Vous avez encore protesté parce qu’on ne vous aurait jamais donné la possibilité d’avoir recours à un avocat-conseil. Mais étant donné que l’enquête a été conduite sur la base de documents écrits, vous aviez toute possibilité de recourir à toutes les formes de conseil que vous vouliez. Il est clair d’ailleurs que vous l’avez fait. Dans votre lettre du 24 août 1984, en réponse aux «observations» de la Congrégation, vous déclariez que vous aviez pris vos positions «après un grand nombre... de consultations...»; et dans la lettre de la Congrégation du 17 septembre 1985, vous étiez même pressé de continuer de recourir à ces mêmes moyens, de telle façon que l’on puisse arriver à une solution acceptable des divergences entre vos positions et l’enseignement de l’Église. Finalement, à votre demande, lorsque vous êtes venu pour notre rencontre, le 8 mars 1986, vous étiez accompagné par un théologien de votre choix ayant votre confiance.

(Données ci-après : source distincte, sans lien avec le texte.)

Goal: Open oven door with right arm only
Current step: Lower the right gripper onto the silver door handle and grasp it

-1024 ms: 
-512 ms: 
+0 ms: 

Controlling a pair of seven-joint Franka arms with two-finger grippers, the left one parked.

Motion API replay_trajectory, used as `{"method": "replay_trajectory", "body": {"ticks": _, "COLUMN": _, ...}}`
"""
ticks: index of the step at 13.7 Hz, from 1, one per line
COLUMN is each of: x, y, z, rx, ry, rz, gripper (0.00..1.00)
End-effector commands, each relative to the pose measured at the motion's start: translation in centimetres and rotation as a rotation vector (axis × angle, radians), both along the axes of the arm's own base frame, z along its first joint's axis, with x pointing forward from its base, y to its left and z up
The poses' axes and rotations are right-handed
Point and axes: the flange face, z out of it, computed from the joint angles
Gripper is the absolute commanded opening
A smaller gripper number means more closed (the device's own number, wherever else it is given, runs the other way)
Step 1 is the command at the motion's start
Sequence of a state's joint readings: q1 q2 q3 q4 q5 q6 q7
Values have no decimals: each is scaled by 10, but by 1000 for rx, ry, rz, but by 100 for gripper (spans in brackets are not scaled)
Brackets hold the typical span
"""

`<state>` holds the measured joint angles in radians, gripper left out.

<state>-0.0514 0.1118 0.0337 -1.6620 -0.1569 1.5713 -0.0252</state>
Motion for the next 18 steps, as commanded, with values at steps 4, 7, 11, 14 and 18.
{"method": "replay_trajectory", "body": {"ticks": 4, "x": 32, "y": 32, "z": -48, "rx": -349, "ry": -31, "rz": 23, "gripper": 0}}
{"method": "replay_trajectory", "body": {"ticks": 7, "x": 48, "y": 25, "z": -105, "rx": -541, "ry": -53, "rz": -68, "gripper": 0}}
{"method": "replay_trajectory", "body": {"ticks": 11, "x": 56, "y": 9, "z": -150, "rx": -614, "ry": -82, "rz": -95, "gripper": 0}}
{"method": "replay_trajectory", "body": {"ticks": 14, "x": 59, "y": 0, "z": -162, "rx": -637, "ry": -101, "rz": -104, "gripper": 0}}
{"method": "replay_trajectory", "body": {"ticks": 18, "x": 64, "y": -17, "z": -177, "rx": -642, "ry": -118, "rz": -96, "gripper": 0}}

En conclusion, cette Congrégation attire l’attention sur le fait que vous avez pris vos positions de désaccord comme professeur de théologie dans une faculté ecclésiastique d’une Université pontificale. Dans la lettre du 17 septembre 1985, il était observé que «les autorités de l’Église ne peuvent permettre que continue la situation présente, dans laquelle se prolonge la contradiction inhérente au fait que quelqu’un qui enseigne au nom de l’Église dénie en fait son enseignement». Aussi, à la suite de votre refus réitéré d’accepter ce que l’Église enseigne, étant donné son mandat de promouvoir et sauvegarder l’enseignement de l’Église sur la foi et la morale dans tout le monde catholique, cette Congrégation, en accord avec la Congrégation pour l’Éducation Catholique, ne voit pas d’autre solution que d’aviser le très révérend Chancelier que vous ne pouvez plus être considéré ni apte ni éligible pour exercer la fonction d’un professeur de théologie catholique.

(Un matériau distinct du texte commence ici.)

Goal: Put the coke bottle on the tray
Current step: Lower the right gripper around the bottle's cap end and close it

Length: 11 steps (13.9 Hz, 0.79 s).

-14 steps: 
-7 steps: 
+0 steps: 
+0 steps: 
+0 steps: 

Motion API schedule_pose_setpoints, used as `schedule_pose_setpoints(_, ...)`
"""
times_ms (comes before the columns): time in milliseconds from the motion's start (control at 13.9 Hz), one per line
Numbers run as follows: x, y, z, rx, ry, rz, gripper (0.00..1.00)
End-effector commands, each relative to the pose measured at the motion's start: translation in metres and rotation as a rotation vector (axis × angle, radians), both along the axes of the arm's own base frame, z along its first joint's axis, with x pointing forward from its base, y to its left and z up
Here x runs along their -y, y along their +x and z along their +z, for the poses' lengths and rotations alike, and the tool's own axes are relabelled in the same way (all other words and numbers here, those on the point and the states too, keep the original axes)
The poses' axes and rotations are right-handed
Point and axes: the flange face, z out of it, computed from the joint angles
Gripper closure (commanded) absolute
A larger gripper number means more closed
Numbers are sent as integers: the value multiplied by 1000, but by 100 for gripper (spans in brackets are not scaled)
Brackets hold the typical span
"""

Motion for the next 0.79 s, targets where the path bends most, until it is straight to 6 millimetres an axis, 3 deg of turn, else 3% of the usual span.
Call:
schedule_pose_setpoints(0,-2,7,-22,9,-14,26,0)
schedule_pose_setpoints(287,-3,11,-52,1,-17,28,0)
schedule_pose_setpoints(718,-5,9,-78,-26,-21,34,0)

Cette décision a été présentée au Saint-Père au cours d’une audience accordée au Préfet soussigné, le 10 juillet de cette année, et il a approuvé à la fois son contenu et la procédure suivie.

Ce Dicastère désire aussi vous informer que cette décision sera rendue publique dès qu’elle vous aura été communiquée.

Puis-je enfin exprimer mon sincère espoir que ce résultat de l’étude de la Congrégation, regrettable mais nécessaire, puisse vous pousser à reconsidérer vos positions de désaccord et à accepter pleinement l’enseignement de l’Église catholique.